== TASK TO CARRY OUT ==
For the records below, the count of lines that hold "like" is required; give only that number.

== SOURCE MATERIAL ==
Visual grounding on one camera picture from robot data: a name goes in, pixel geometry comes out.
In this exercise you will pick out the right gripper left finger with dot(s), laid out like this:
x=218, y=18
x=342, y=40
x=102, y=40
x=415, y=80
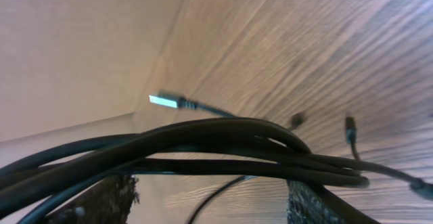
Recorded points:
x=108, y=202

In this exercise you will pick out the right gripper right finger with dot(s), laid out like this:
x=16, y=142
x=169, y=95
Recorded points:
x=313, y=204

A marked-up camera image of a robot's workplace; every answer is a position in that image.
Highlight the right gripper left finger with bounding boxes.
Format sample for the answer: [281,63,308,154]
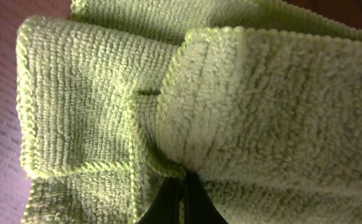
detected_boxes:
[137,177,182,224]

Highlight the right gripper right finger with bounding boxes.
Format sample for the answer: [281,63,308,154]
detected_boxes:
[184,172,228,224]

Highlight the light green cloth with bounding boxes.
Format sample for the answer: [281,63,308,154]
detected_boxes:
[16,1,362,223]

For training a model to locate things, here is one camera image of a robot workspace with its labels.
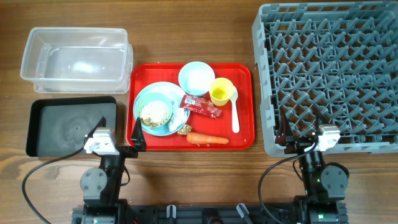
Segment rice and food leftovers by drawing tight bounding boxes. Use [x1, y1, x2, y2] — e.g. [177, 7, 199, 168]
[139, 101, 172, 128]

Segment pale green bowl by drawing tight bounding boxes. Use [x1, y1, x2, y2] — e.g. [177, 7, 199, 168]
[133, 92, 172, 119]

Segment light blue plate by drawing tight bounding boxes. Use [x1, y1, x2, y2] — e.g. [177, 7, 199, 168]
[133, 82, 190, 136]

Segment white tissue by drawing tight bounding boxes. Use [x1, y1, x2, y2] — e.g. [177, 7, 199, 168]
[168, 108, 187, 132]

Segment white plastic spoon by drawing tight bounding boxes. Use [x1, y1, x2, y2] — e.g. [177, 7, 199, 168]
[229, 87, 240, 133]

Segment red snack wrapper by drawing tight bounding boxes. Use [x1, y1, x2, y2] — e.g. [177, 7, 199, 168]
[180, 95, 222, 118]

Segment yellow plastic cup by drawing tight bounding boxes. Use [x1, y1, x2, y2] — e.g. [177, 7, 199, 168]
[209, 78, 234, 106]

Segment light blue bowl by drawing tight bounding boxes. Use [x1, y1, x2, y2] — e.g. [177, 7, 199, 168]
[178, 62, 215, 96]

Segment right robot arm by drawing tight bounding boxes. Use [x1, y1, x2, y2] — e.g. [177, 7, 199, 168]
[275, 113, 349, 223]

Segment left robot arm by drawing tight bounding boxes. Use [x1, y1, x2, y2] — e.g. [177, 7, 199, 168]
[72, 117, 147, 224]

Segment black waste tray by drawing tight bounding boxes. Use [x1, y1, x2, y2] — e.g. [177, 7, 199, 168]
[25, 96, 118, 157]

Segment grey dishwasher rack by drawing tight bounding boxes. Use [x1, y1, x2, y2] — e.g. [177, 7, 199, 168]
[252, 1, 397, 157]

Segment brown food scrap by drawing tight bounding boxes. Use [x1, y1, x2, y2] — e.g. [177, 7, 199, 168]
[177, 124, 192, 136]

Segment orange carrot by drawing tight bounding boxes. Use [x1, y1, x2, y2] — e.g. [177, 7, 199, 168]
[187, 133, 229, 144]

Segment red serving tray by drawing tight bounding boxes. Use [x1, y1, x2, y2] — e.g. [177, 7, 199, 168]
[126, 63, 255, 151]

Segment clear plastic bin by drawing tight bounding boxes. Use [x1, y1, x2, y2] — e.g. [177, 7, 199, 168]
[20, 27, 133, 94]

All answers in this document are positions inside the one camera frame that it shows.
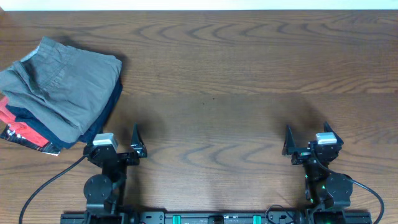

== YOUR RESPONSE ==
2